Miller et al 2004 used Brown’s approach with active learning to address needs similar to those of our client, as indicated by the following from their paper:
At a recent meeting, we presented name-tagging technology to a potential user. The technology had performed well in formal evaluations, had been applied successfully by several research groups, and required only annotated training examples to configure for new name classes. Nevertheless, it did not meet the user’s needs.
To achieve reasonable performance, the HMM-based technology we presented required roughly 150,000 words of annotated examples, and over a million words to achieve peak accuracy. Given a typical annotation rate of 5,000 words per hour, we estimated that setting up a name finder for a new problem would take four person-days of annotation work – a period we considered reasonable. However, this user’s problems were too dynamic for that much setup time. To be useful, the system would have to be trainable in minutes or hours, not days or weeks.
The paper demonstrates a remarkable improvement even though the approaches were limited to pairs of adjacent words (i.e., bigrams). Generally, the longer the n-grams used, the better HMM approaches perform. For example, the trigrams (i.e., sequences of 3 words) that occur in text subsume the bigrams in the text but not vice-versa, so trigrams provide more information from which to learn.
There is a lot of literature on distributed representation of words. Typically, such representations are points in a high-dimensional space in which “similar” words are “close”. Such representations include Word2Vec and GloVe. The former vectors were obtained using neural networks while the latter were derived from co-occurrence matrices.

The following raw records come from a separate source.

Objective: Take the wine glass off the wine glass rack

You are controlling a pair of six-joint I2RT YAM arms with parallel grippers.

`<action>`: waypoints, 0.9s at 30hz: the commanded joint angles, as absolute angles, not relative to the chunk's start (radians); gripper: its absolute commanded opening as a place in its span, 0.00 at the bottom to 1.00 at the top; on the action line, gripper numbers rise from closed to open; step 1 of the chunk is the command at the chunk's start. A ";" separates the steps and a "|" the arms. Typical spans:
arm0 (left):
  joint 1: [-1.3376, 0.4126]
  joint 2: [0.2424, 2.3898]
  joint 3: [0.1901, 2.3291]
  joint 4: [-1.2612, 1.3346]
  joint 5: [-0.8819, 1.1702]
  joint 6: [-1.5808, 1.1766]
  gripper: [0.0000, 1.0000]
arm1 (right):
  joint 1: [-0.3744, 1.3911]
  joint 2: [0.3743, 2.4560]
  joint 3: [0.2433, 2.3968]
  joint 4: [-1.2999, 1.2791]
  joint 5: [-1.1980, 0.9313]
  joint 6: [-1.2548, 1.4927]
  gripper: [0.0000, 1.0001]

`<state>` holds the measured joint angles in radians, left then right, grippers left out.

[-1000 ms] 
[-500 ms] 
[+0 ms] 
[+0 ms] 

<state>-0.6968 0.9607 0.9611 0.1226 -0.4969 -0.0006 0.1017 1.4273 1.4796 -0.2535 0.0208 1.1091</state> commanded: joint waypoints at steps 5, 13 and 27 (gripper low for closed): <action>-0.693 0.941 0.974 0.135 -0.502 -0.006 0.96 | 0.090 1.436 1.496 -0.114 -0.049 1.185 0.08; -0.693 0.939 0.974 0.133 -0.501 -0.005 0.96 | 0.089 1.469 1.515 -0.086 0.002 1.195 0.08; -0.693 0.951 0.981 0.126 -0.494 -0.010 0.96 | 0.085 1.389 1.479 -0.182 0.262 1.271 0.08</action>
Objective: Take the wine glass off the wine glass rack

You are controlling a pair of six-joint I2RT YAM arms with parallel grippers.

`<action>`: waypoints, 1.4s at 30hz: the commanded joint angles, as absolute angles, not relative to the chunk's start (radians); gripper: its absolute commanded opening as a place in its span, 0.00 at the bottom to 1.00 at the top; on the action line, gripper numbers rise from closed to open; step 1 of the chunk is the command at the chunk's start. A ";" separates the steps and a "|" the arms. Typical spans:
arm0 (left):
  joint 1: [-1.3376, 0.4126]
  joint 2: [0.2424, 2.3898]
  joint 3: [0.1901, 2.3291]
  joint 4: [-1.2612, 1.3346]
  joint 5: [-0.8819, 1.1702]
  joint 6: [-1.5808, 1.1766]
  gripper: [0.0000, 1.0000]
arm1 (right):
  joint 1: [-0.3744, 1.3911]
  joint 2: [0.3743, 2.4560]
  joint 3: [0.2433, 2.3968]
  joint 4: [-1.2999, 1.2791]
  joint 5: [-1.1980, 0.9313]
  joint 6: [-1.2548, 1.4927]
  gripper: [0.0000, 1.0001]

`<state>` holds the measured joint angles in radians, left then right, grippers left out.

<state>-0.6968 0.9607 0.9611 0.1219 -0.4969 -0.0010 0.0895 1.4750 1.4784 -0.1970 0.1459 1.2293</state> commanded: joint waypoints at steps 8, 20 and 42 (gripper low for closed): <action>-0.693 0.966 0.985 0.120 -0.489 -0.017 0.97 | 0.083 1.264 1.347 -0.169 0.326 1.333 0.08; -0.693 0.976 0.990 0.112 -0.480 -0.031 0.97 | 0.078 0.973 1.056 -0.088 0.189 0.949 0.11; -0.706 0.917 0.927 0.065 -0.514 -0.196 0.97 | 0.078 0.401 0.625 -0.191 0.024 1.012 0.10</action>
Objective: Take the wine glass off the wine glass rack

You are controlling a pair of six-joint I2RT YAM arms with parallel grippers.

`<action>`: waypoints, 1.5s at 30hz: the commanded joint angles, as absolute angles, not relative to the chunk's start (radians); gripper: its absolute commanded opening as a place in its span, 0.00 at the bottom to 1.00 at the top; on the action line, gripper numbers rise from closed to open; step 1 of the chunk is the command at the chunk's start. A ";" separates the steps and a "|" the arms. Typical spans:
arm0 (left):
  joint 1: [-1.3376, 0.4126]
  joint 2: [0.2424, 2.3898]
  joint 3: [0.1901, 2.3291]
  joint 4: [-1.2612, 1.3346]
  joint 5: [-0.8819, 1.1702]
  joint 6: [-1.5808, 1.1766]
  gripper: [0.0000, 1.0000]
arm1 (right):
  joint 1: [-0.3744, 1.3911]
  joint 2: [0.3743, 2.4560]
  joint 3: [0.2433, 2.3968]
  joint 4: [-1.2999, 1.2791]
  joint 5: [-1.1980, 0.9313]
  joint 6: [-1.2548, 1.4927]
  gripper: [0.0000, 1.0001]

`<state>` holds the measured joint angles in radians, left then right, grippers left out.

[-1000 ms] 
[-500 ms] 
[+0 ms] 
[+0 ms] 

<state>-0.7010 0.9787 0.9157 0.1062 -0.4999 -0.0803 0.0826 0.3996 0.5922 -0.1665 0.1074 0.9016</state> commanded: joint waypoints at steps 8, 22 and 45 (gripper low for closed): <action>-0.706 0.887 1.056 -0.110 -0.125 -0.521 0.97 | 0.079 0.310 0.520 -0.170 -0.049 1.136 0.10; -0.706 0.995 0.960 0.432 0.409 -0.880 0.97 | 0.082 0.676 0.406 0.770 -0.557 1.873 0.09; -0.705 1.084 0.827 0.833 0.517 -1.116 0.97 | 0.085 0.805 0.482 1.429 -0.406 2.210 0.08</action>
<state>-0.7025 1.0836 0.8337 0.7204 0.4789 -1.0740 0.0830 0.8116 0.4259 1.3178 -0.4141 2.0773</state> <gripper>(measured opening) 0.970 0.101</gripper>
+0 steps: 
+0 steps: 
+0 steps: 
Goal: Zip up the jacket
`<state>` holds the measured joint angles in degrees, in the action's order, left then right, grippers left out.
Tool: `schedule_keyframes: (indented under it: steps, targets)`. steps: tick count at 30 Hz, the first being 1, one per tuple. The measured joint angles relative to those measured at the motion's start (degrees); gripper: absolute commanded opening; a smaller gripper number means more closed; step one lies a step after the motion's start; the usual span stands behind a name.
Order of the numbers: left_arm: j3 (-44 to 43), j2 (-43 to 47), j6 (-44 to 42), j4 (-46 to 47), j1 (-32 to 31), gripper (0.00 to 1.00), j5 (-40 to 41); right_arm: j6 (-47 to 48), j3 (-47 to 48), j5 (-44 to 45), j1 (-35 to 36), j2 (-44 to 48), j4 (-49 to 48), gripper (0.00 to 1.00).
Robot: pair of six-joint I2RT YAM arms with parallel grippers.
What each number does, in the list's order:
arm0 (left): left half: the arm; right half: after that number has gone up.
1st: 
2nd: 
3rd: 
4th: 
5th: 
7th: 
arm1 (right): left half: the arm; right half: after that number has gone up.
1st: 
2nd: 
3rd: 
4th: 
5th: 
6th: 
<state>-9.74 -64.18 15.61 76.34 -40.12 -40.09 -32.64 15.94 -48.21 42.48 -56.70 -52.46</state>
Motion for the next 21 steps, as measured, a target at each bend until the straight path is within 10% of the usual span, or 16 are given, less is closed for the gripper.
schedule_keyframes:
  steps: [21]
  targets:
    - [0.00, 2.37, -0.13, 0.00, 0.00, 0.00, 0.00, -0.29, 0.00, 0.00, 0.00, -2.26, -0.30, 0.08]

Stratos et al 2014 demonstrated a more efficient approach (than Brown clustering) which yields similar results using hierarchical agglomerative clustering of real-valued vectors produced by canonical correlation analysis (CCA).
More recently, Stratos & Collins 2015 dropped the clustering and used the “eigenvectors” produced by CCA to achieve excellent results. In that work, they also employed active learning, as in Miller et al. The reduction in tagging effort required to achieve excellent performance is stunning.
Having recently implemented a vision system for 3D body tracking, I enjoyed contemplating the following statement from Hsu et al 2012, in particular:
The subspace identification methods, used in control theory, use spectral approaches to discover the relationship between hidden states and the observations. In this literature, the relationship is discovered for linear dynamical systems such as Kalman filters. The basic idea is that the relationship between observations and hidden states can often be discovered by spectral/SVD methods correlating the past and future observations (in particular, such methods often do a CCA between the past and future observations).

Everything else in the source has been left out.